> **DATASET RECORDS**:
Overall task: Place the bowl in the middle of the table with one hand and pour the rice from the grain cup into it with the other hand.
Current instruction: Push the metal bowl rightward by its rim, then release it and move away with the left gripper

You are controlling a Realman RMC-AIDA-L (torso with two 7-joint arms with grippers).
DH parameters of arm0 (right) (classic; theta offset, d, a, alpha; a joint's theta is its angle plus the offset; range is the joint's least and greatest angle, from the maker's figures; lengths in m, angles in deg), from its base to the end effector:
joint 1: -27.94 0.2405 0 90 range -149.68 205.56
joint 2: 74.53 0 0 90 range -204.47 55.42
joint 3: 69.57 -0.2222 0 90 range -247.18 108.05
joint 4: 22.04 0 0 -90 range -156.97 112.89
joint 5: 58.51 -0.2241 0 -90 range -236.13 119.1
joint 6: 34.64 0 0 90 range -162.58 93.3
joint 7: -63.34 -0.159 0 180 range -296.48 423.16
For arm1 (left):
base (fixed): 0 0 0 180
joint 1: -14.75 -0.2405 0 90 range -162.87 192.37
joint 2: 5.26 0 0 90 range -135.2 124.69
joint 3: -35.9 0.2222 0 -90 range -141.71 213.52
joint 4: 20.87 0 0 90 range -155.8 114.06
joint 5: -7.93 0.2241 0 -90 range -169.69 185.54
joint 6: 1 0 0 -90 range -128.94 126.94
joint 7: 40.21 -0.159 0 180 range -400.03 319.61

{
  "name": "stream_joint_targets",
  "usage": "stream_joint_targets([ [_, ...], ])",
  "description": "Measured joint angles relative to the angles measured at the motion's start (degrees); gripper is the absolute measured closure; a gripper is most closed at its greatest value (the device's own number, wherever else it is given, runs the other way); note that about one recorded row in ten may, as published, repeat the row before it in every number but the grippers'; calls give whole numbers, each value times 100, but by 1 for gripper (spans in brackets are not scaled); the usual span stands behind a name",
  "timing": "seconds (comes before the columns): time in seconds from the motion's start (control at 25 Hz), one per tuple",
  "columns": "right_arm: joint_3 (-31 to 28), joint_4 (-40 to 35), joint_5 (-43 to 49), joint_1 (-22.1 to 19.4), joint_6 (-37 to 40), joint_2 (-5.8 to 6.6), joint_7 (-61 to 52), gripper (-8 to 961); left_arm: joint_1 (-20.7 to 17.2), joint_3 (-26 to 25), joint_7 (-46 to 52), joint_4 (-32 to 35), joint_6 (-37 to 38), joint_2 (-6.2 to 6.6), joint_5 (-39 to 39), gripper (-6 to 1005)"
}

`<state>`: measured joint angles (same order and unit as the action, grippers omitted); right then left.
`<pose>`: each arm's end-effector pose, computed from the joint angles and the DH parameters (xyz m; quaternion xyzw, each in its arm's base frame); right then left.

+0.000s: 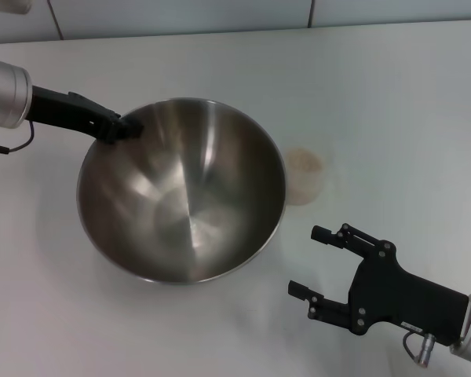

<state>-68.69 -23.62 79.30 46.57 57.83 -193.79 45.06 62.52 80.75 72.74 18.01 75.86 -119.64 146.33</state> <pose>0.2799 0.2051 -0.0747 -0.9037 0.0740 0.3399 0.2495 -0.2066 0.4129 0.0164 -0.9313 -0.3290 -0.0223 0.1550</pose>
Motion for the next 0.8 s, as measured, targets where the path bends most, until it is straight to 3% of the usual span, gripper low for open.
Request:
stream_joint_targets([
  [0.6, 1, 0, 0, 10, -13, 0, 0, 173, -21, -7, 85, 21, -241, -47, -1, 948],
  [0.8, 0, 0, 0, 9, -18, 0, 0, 173, -46, -46, 90, 516, -54, -66, -42, 912],
])
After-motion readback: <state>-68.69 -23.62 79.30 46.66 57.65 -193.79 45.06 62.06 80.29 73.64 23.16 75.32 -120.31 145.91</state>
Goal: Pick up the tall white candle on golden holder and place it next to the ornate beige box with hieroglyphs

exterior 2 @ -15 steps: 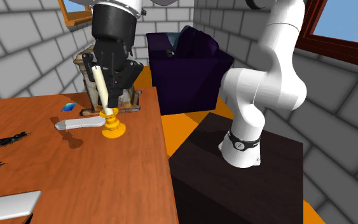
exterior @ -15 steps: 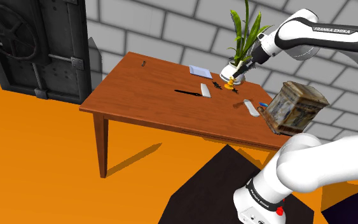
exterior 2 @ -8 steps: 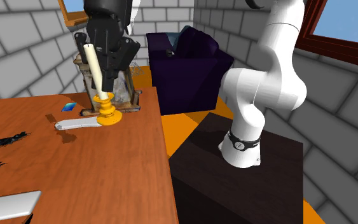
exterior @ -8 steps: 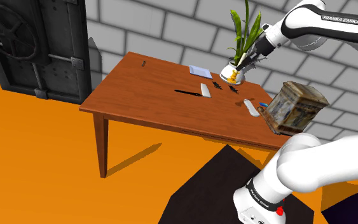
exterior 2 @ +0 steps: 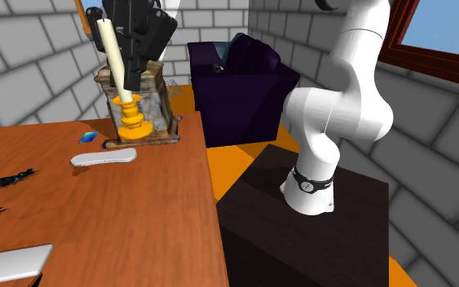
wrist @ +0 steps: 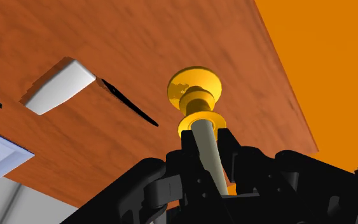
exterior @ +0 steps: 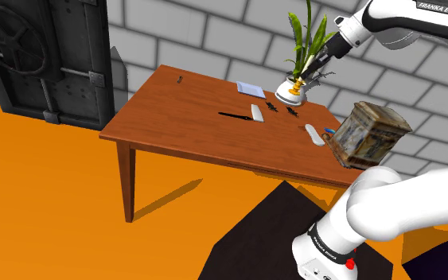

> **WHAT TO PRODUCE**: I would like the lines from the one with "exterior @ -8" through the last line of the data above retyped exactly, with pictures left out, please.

> **OUTPUT FOR THIS TASK**:
exterior @ -8 steps: 
exterior 2 @ +0 steps: 
wrist @ +0 steps: 
exterior @ +0 steps: 

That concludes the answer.